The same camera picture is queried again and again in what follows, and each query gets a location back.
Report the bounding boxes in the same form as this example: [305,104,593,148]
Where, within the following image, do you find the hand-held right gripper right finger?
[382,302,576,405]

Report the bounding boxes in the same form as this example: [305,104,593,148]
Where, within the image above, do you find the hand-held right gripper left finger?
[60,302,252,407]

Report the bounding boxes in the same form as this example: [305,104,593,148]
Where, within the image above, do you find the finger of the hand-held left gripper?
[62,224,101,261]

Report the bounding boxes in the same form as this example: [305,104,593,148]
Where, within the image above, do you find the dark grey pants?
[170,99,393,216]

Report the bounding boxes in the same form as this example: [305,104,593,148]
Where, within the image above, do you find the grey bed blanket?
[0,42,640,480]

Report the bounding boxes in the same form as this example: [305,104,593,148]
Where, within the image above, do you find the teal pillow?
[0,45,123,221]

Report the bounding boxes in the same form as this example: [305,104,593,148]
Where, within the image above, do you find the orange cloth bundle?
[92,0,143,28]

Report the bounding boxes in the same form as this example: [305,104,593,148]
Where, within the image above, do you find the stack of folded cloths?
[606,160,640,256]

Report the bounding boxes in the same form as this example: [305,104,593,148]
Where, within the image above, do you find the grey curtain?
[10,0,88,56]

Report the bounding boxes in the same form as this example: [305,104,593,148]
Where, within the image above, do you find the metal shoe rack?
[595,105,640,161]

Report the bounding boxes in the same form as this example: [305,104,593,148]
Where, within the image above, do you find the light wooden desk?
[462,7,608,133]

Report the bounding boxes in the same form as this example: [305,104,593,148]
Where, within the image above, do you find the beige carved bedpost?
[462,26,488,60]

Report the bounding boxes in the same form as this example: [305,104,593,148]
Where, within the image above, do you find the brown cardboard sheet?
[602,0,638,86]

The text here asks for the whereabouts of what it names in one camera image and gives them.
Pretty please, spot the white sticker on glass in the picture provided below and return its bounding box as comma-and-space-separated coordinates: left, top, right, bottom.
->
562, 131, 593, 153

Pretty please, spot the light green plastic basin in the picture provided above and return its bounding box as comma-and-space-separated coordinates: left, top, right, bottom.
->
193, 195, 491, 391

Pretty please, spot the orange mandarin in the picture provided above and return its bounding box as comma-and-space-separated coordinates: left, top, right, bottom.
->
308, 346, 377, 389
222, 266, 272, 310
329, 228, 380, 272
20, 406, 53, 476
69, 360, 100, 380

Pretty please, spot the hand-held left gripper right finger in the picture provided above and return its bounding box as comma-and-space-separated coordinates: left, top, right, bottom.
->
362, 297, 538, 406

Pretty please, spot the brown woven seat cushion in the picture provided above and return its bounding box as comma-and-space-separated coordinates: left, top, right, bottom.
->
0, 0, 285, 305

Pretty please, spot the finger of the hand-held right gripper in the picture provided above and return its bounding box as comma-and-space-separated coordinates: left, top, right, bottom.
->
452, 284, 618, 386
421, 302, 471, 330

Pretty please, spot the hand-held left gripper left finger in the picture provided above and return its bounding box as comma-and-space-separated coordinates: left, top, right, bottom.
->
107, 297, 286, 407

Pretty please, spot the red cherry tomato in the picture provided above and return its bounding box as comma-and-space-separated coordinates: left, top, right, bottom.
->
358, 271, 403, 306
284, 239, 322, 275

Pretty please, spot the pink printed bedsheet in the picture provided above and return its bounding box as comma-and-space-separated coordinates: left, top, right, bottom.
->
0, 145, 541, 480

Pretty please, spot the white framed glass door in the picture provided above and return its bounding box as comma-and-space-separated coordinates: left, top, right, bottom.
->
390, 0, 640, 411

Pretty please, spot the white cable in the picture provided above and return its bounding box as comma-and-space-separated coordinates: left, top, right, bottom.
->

EXERCISE: Give back all of the data exactly, with every line intact.

EXPECTED ANSWER:
The same camera picture is queried again and again in what follows, and each query gets a location back.
Report the bounding boxes in the same form as this example: [305,104,593,148]
Where, within the following image, do you find the hand-held right gripper right finger?
[382,302,576,405]

Report the bounding boxes in the same form as this example: [305,104,593,148]
Where, within the image above, do you find the hand-held right gripper left finger?
[60,302,252,407]

Report the bounding boxes in the same form as this example: [305,104,593,148]
Where, within the image above, do you find the finger of the hand-held left gripper?
[62,224,101,261]

Report the bounding boxes in the same form as this example: [305,104,593,148]
Where, within the image above, do you find the dark grey pants?
[170,99,393,216]

Report the bounding boxes in the same form as this example: [305,104,593,148]
Where, within the image above, do you find the grey bed blanket?
[0,42,640,480]

Report the bounding boxes in the same form as this example: [305,104,593,148]
Where, within the image above, do you find the teal pillow?
[0,45,123,221]

Report the bounding boxes in the same form as this example: [305,104,593,148]
Where, within the image above, do you find the orange cloth bundle?
[92,0,143,28]

Report the bounding boxes in the same form as this example: [305,104,593,148]
Where, within the image above, do you find the stack of folded cloths?
[606,160,640,256]

Report the bounding boxes in the same form as this example: [305,104,593,148]
Where, within the image above, do you find the grey curtain?
[10,0,88,56]

Report the bounding boxes in the same form as this example: [305,104,593,148]
Where, within the image above, do you find the metal shoe rack?
[595,105,640,161]

Report the bounding boxes in the same form as this example: [305,104,593,148]
Where, within the image above, do you find the light wooden desk?
[462,7,608,133]

Report the bounding boxes in the same form as this example: [305,104,593,148]
Where, within the image above, do you find the beige carved bedpost?
[462,26,488,60]

Report the bounding boxes in the same form as this example: [305,104,593,148]
Where, within the image above, do you find the brown cardboard sheet?
[602,0,638,86]

The text here asks for the whereabouts of what it names in one camera image and gives them.
Pretty please, spot the white sticker on glass in the picture provided below and return its bounding box as comma-and-space-separated coordinates: left, top, right, bottom.
->
562, 131, 593, 153

Pretty please, spot the light green plastic basin in the picture provided above and return its bounding box as comma-and-space-separated coordinates: left, top, right, bottom.
->
193, 195, 491, 391

Pretty please, spot the orange mandarin in the picture provided above and return its bounding box as comma-and-space-separated coordinates: left, top, right, bottom.
->
308, 346, 377, 389
222, 266, 272, 310
329, 228, 380, 272
20, 406, 53, 476
69, 360, 100, 380

Pretty please, spot the hand-held left gripper right finger in the picture provided above and return its bounding box as comma-and-space-separated coordinates: left, top, right, bottom.
->
362, 297, 538, 406

Pretty please, spot the brown woven seat cushion in the picture provided above and return its bounding box as comma-and-space-separated coordinates: left, top, right, bottom.
->
0, 0, 285, 305

Pretty please, spot the finger of the hand-held right gripper in the picture provided above and return its bounding box as comma-and-space-separated coordinates: left, top, right, bottom.
->
452, 284, 618, 386
421, 302, 471, 330

Pretty please, spot the hand-held left gripper left finger in the picture provided above and return its bounding box as comma-and-space-separated coordinates: left, top, right, bottom.
->
107, 297, 286, 407

Pretty please, spot the red cherry tomato in the picture provided above and return its bounding box as comma-and-space-separated coordinates: left, top, right, bottom.
->
358, 271, 403, 306
284, 239, 322, 275

Pretty please, spot the pink printed bedsheet in the picture provided above and return its bounding box as comma-and-space-separated coordinates: left, top, right, bottom.
->
0, 145, 541, 480

Pretty please, spot the white framed glass door in the picture provided above and return its bounding box as comma-and-space-separated coordinates: left, top, right, bottom.
->
390, 0, 640, 411

Pretty please, spot the white cable in the picture provided above and return its bounding box as comma-and-space-separated coordinates: left, top, right, bottom.
->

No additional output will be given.